+++ Information provided

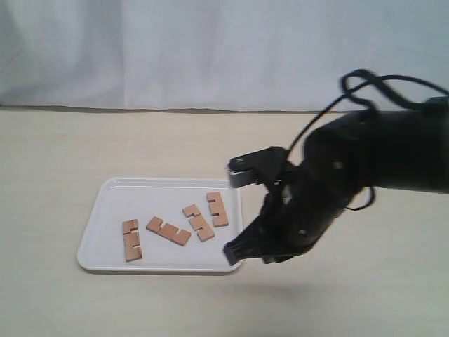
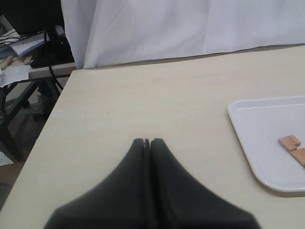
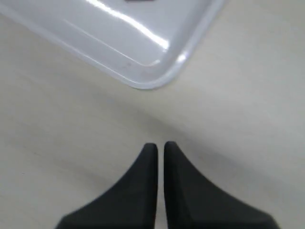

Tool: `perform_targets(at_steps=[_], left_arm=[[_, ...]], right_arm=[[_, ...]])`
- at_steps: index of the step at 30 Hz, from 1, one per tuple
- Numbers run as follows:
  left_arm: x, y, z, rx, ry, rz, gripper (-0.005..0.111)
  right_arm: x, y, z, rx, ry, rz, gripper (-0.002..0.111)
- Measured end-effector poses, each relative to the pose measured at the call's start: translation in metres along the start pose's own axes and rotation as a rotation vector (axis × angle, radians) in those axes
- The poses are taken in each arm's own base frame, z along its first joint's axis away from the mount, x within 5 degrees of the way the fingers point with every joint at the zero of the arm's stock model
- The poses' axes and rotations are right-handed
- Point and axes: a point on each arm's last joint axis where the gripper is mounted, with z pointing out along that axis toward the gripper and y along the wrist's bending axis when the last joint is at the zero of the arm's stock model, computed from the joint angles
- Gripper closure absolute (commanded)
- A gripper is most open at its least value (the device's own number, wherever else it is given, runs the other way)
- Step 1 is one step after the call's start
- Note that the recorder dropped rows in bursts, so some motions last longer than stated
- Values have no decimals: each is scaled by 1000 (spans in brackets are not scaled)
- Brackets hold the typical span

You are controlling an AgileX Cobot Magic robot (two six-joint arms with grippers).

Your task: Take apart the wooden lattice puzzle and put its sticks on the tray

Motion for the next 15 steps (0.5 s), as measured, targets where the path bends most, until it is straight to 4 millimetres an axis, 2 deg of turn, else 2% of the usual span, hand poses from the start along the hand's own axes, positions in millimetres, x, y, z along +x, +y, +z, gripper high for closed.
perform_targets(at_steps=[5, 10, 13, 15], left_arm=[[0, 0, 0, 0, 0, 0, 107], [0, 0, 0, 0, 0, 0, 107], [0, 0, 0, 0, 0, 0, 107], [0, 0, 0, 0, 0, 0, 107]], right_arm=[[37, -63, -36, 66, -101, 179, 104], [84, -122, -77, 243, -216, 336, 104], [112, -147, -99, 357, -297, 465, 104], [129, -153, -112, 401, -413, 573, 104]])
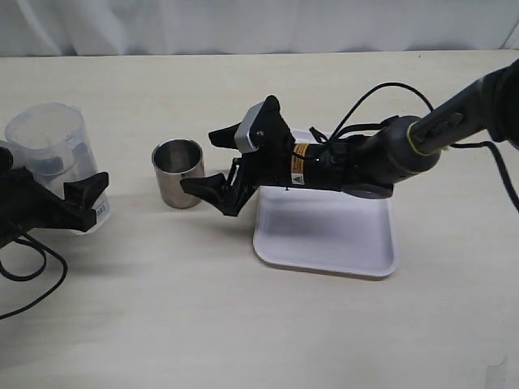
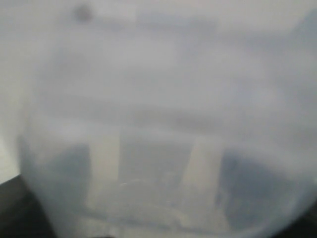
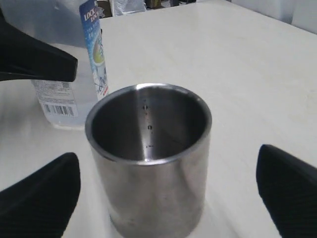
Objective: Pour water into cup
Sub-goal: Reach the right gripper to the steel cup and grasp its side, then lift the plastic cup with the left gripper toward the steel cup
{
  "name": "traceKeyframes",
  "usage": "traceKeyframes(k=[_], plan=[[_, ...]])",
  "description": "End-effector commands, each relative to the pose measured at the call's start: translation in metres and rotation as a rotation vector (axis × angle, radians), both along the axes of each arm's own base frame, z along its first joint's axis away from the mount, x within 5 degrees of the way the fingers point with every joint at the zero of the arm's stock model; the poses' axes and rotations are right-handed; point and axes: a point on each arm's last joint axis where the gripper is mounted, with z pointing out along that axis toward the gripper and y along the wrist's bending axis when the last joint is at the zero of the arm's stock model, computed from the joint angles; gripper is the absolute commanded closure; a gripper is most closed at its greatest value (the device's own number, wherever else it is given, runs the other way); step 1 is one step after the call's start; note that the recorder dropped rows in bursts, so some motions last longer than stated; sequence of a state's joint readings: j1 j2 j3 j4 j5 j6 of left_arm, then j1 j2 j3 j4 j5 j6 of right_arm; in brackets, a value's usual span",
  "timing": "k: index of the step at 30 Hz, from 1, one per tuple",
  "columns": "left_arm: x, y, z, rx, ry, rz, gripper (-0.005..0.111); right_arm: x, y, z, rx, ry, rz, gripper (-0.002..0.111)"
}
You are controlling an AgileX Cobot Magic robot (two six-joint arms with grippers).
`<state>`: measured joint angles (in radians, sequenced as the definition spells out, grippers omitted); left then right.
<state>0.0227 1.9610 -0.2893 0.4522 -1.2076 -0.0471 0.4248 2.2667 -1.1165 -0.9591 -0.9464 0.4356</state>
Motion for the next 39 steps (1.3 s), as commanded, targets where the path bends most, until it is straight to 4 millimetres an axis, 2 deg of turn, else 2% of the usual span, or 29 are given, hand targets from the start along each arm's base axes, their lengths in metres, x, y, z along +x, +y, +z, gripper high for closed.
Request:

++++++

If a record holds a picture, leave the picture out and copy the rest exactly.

▸ Response area:
Tool: `perform_targets(at_steps=[_], left_arm=[[_, ...]], right_arm=[[_, ...]])`
- at_steps: index of the step at 30 Hz, from 1, one per tuple
- Numbers run as follows:
  left_arm: x, y, z, rx, ry, rz, gripper (-0.005..0.111)
  right_arm: x, y, z, rx, ry, rz, gripper (-0.002..0.111)
- Measured end-effector poses, each relative to the pose measured at the call's start: translation in metres along the start pose's own axes and rotation as a rotation vector (axis × angle, radians) in those axes
- The poses are taken in each arm's own base frame, z along its first joint's axis away from the mount, x within 5 degrees of the way the fingers point with every joint at the zero of the arm's stock model
- The poses' axes and rotations are right-handed
- Point and axes: a point on each arm's last joint axis where the gripper is mounted, with z pointing out along that axis toward the gripper and y along the wrist's bending axis when the last joint is at the zero of the arm's stock model, computed from the joint angles
- Gripper closure absolute (commanded)
- A gripper is most open at its least value (the device's own number, wherever else it is given, runs the other way)
- Step 1 is one step after the call's start
- Note that the recorder dropped rows in bursts, so some motions last longer than stated
- Values have no decimals: each is scaled by 1000 (spans in brackets are not scaled)
- Brackets hold the typical span

You are controlling an AgileX Cobot Magic robot (two six-joint arms with grippers).

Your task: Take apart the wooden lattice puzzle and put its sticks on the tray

Motion for the next 15 steps (0.5 s), as measured, targets where the path bends most, until it is straight to 4 millimetres an axis, 2 deg of turn, else 2% of the usual span, hand poses from the start along the hand's own axes, positions in millimetres, x, y, z along +x, +y, +z, gripper high for closed.
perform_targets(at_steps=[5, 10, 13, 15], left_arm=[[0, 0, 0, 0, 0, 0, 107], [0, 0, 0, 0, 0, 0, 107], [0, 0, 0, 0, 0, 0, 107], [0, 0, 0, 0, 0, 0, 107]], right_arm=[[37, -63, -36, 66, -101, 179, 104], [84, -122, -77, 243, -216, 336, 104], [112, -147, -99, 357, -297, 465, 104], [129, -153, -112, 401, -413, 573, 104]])
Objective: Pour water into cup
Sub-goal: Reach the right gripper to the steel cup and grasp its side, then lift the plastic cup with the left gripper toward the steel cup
{
  "name": "traceKeyframes",
  "usage": "traceKeyframes(k=[_], plan=[[_, ...]])",
  "description": "End-effector commands, each relative to the pose measured at the call's start: translation in metres and rotation as a rotation vector (axis × angle, radians), both along the axes of each arm's own base frame, z along its first joint's axis away from the mount, x within 5 degrees of the way the fingers point with every joint at the zero of the arm's stock model; the poses' axes and rotations are right-handed; point and axes: a point on each arm's last joint axis where the gripper is mounted, with z pointing out along that axis toward the gripper and y along the wrist's bending axis when the last joint is at the zero of the arm's stock model, computed from the joint angles; gripper is the absolute commanded closure; a gripper is most closed at its greatest value (the device's own number, wherever else it is given, runs the other way); step 1 is one step after the call's start; note that the recorder dropped rows in bursts, so some motions last longer than stated; sequence of a state's joint readings: j1 j2 j3 j4 j5 j6 of left_arm, then j1 j2 j3 j4 j5 j6 of right_arm; in brackets, a value's usual span",
  "timing": "k: index of the step at 30 Hz, from 1, one per tuple",
  "columns": "left_arm: x, y, z, rx, ry, rz, gripper (-0.005..0.111); right_arm: x, y, z, rx, ry, rz, gripper (-0.002..0.111)"
}
You are controlling an AgileX Cobot Magic robot (two six-joint arms with grippers).
`<state>`: measured joint angles (in radians, sequenced as the definition spells out, grippers omitted); left then right.
<state>0.0227 1.9610 -0.2893 0.4522 -1.2076 -0.0471 0.4248 2.2667 -1.1165 -0.9591 -0.9464 0.4356</state>
Motion for the next 39 steps (1.3 s), as commanded, targets where the path bends most, until it is straight to 4 millimetres an axis, 2 deg of turn, else 2% of the usual span, or 29 are given, hand targets from the start along each arm's base axes, their lengths in metres, x, y, z along +x, +y, +z, gripper high for closed.
Request:

No part of the exercise is left unanswered.